Por fim, Francisca Van Dunem vê o nome implicado em questões de incompatibilidade devido aos negócios do marido, Eduardo Paz Ferreira, que mantém contratos com o Ministério da Administração Pública também há pelo menos uma década. Segundo os registos disponíveis no Portal BASE, a sociedade de advogados Eduardo Paz Ferreira & Associados fez, desde 2009, 45 contratos com instituições como as Estradas de Portugal, a Autoridade Nacional de Comunicações ou a Santa Casa da Misericórdia. No total, o marido de Van Dunem celebrou negócios no valor de 1,451 milhões de euros com o Estado.
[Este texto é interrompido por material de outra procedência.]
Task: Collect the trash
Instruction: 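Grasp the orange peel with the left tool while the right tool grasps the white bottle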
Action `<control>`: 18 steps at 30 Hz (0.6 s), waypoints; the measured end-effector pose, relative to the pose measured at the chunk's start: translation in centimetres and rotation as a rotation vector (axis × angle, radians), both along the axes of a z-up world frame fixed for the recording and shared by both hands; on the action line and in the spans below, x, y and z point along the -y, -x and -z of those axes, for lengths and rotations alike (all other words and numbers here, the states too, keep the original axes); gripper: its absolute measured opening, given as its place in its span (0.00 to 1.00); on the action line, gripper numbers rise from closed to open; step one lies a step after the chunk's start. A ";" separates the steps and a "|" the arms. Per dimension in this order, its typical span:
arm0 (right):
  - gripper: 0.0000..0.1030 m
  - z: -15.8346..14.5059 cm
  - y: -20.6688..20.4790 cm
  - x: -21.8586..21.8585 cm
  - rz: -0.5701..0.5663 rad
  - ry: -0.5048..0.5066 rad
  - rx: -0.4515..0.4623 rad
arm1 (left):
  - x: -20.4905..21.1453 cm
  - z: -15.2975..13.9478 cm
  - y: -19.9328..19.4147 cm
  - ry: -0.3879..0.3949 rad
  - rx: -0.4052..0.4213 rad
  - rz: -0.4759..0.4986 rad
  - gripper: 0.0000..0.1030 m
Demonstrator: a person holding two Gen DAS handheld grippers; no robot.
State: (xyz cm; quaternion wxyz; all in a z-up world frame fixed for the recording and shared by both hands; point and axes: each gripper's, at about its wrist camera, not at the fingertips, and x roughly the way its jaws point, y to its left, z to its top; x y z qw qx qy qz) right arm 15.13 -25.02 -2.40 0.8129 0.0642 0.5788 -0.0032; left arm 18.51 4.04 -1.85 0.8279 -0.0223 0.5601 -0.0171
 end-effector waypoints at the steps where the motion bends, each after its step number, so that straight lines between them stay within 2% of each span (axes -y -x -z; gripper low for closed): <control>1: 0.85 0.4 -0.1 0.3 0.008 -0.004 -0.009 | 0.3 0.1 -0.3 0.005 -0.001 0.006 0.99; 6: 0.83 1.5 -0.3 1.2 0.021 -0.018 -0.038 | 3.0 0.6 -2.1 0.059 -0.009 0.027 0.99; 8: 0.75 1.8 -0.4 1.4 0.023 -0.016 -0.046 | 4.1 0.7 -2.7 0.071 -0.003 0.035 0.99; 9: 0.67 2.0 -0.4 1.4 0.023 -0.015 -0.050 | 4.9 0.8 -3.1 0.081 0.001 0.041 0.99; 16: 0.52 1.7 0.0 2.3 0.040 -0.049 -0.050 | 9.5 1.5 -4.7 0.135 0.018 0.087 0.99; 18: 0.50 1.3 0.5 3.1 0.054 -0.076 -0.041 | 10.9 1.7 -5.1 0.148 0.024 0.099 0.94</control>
Governo já vai em 14 demissões
A discussão sobre a interpretação da lei de incompatibilidades e aplicação «literal» da mesma tornou-se um dos temas mais debatidos da atualidade. Jorge Miranda, ‘pai’ da Constituição portuguesa, defendeu em declarações ao i que a lei deve ser «rigorosamente aplicada», não havendo margem para desvios. João Paulo Batalha também considera que «há uma violação flagrante da lei» e que a demissão de Artur Neves era inevitável.
Do outro lado da barricada, Augusto Santos Silva saiu por duas vezes em defesa dos governantes afetados pela lei das incompatibilidades . O ministro dos Negócios Estrangeiros defendeu que o caso do secretário de Estado da Proteção Civil «mostra bem o absurdo de uma interpretação literal da lei que esquecesse o princípio constitucional da proporcionalidade».
O Governo de Costa já conta com 14 demissões. Das promessas de «bofetadas» que levaram João Soares a abandonar o cargo de ministro da Cultura às recentes golas infamáveis que fizeram cair o adjunto do Secretário de Estado da Proteção Civil, Francisco José Ferreira, houve seis grandes polémicas que levaram a demissões e que marcaram a atual governação (ver coluna ao lado).